Records contained in a dataset

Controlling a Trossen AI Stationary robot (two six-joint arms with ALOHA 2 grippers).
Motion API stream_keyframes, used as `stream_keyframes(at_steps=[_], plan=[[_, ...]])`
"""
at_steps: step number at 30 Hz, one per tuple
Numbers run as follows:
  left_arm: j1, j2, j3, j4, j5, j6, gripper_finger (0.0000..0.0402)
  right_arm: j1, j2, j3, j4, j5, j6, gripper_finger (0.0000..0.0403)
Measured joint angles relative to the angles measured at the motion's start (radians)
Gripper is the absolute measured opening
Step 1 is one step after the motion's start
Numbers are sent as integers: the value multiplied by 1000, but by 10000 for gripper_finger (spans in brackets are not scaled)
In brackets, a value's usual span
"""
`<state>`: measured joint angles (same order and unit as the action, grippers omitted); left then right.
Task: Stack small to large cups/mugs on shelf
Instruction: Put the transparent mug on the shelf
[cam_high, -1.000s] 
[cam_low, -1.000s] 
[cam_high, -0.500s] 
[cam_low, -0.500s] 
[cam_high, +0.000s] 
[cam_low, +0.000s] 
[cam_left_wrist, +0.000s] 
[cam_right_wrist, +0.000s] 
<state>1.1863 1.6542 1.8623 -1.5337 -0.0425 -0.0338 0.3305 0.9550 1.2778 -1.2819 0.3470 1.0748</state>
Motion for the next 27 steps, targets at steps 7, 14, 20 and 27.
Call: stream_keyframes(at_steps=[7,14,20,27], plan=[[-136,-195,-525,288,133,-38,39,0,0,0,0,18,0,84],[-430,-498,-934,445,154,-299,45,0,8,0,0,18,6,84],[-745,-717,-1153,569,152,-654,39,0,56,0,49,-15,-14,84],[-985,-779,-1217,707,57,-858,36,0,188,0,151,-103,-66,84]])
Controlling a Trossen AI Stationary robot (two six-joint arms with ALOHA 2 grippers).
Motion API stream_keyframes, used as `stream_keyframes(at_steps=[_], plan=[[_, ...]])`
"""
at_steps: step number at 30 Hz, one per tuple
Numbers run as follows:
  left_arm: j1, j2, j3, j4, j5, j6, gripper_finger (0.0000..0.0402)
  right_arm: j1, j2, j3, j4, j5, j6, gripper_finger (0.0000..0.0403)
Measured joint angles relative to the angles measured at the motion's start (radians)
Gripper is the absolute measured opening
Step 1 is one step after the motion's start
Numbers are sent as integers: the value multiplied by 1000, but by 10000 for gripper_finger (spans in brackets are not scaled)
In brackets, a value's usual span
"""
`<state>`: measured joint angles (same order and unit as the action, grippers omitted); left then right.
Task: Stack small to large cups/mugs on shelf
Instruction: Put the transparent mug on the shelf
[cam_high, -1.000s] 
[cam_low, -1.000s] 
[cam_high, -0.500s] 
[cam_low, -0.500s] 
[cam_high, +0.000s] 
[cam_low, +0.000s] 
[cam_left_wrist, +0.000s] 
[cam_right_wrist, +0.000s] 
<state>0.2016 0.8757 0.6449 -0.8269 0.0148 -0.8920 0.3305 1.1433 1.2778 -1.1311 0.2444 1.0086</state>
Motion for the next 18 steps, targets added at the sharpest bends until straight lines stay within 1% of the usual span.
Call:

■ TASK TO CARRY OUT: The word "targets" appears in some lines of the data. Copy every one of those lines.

■ REPLY:
Motion for the next 27 steps, targets at steps 7, 14, 20 and 27.
Motion for the next 18 steps, targets added at the sharpest bends until straight lines stay within 1% of the usual span.

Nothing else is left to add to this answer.